EXCERPTED RECORDS: Begin
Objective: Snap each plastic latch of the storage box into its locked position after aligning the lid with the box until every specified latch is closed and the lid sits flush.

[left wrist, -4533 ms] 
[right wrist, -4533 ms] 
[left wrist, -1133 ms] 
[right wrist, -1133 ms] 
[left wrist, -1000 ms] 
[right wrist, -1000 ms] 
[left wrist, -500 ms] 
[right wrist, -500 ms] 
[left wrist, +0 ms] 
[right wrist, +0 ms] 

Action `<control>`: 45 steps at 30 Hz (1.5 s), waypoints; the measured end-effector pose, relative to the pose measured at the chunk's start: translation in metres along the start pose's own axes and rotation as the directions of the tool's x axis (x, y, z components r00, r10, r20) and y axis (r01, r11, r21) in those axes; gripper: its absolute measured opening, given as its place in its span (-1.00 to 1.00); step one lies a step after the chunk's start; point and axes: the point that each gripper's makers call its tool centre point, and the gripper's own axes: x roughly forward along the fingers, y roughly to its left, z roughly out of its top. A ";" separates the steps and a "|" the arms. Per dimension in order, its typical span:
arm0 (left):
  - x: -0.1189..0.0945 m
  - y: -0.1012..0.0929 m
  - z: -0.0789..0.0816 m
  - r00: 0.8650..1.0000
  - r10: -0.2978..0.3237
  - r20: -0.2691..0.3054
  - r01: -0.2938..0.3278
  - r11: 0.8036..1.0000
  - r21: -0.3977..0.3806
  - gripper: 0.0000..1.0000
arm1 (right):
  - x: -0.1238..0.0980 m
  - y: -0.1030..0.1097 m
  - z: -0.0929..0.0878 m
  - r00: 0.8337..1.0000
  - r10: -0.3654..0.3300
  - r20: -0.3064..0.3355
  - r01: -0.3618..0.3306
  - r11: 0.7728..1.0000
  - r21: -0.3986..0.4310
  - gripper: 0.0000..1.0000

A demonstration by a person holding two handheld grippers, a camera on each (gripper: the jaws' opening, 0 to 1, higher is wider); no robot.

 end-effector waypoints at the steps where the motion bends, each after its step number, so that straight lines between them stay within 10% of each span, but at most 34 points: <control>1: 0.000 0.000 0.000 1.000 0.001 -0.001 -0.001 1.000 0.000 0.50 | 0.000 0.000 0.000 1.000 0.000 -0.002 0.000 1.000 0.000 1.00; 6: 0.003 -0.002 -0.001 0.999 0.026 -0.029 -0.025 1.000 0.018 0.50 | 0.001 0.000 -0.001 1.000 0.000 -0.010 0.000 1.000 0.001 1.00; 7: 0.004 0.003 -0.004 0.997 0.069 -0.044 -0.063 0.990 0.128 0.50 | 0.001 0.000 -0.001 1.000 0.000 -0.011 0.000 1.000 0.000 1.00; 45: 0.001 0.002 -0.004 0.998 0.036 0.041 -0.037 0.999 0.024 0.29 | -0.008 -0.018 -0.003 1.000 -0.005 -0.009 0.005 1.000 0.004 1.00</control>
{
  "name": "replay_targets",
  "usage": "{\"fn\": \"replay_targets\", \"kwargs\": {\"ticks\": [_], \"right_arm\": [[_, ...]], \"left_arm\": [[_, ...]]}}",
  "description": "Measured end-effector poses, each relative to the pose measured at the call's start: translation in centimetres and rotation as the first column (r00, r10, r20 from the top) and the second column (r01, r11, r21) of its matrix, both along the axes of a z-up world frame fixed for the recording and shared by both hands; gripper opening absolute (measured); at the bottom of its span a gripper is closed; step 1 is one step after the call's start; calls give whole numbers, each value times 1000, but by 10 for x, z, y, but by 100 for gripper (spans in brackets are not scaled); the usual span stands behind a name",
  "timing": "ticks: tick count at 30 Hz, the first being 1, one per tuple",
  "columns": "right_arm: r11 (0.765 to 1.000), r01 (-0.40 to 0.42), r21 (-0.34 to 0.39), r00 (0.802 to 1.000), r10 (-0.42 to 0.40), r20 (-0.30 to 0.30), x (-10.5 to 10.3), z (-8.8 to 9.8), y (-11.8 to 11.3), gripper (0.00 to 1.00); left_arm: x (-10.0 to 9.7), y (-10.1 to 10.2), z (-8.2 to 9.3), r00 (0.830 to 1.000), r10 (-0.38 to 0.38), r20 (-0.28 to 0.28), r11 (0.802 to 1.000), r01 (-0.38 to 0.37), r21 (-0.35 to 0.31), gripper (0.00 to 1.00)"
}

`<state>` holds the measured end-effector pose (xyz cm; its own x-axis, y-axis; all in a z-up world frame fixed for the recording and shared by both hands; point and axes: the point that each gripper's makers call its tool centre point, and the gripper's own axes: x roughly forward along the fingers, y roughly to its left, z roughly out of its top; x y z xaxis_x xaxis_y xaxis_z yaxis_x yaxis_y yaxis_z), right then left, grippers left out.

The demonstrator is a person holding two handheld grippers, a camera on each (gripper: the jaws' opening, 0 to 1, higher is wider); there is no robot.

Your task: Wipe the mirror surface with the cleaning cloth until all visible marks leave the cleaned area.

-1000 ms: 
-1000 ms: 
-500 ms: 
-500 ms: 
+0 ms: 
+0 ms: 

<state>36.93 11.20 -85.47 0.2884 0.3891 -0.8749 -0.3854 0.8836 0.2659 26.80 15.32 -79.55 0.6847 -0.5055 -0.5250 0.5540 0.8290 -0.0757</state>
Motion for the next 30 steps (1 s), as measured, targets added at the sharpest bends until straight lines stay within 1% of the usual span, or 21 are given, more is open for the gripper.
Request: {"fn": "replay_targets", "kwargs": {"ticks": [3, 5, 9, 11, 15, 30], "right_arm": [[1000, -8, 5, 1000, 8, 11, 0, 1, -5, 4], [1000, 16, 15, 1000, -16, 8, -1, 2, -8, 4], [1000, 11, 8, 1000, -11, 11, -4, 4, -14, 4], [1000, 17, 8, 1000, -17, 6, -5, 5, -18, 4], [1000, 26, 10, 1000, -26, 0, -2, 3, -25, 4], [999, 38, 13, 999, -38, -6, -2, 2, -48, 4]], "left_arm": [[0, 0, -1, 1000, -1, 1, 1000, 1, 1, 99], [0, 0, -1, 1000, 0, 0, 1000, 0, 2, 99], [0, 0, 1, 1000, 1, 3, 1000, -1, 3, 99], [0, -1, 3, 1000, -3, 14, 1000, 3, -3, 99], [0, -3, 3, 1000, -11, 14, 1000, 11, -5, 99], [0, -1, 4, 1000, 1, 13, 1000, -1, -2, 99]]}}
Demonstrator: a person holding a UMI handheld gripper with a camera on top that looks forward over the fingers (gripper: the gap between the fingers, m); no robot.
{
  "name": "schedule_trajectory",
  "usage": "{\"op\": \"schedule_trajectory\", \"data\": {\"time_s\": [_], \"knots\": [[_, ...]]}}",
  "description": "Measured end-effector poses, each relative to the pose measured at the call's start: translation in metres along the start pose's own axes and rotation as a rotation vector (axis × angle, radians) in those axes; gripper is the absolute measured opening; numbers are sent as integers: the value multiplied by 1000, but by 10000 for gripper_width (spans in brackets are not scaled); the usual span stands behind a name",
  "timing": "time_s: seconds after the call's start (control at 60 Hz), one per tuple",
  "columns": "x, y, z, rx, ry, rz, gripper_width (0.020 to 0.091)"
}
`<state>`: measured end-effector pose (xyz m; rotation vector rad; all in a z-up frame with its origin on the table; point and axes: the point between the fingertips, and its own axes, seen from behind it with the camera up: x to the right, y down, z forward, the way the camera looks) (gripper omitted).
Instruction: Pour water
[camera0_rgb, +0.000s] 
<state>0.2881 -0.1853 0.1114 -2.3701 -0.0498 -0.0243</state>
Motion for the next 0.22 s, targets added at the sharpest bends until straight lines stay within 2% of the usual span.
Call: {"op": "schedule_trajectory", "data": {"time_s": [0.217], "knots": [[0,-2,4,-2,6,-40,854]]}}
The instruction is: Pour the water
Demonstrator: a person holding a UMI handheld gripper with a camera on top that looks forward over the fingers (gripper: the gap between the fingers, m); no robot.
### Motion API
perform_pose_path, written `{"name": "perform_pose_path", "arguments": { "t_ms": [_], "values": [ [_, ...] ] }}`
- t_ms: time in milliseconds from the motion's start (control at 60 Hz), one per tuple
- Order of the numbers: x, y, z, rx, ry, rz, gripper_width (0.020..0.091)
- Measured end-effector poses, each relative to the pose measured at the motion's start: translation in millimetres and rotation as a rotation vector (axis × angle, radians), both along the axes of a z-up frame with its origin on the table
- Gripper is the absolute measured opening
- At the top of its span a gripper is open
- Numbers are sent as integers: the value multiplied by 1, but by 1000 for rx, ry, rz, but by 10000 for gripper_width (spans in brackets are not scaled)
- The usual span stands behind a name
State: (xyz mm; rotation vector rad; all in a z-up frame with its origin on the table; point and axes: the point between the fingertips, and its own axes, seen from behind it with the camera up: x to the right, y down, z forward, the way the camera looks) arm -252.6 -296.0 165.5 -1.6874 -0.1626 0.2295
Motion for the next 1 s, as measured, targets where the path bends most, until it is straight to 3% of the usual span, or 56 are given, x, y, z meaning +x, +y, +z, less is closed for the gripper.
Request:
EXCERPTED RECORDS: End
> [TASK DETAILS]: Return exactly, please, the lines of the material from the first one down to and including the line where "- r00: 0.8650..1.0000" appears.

> [EXPECTED ANSWER]:
Objective: Snap each plastic latch of the storage box into its locked position after aligning the lid with the box until every specified latch is closed and the lid sits flush.

[left wrist, -4533 ms] 
[right wrist, -4533 ms] 
[left wrist, -1133 ms] 
[right wrist, -1133 ms] 
[left wrist, -1000 ms] 
[right wrist, -1000 ms] 
[left wrist, -500 ms] 
[right wrist, -500 ms] 
[left wrist, +0 ms] 
[right wrist, +0 ms] 

Action `<control>`: 45 steps at 30 Hz (1.5 s), waypoints; the measured end-effector pose, relative to the pose measured at the chunk's start: translation in metres along the start pose's own axes and rotation as the directions of the tool's x axis (x, y, z components r00, r10, r20) and y axis (r01, r11, r21) in those axes; gripper: its absolute measured opening, given as its place in its span (-1.00 to 1.00); step one lies a step after the chunk's start; point and axes: the point that each gripper's makers call its tool centre point, and the gripper's own axes: x roughly forward along the fingers, y roughly to its left, z roughly out of its top. A ";" separates the steps and a "|" the arms. Per dimension in order, its typical span:
arm0 (left):
  - x: -0.1189..0.0945 m
  - y: -0.1012..0.0929 m
  - z: -0.0789..0.0816 m
  - r00: 0.8650..1.0000

The exercise has nothing more to it.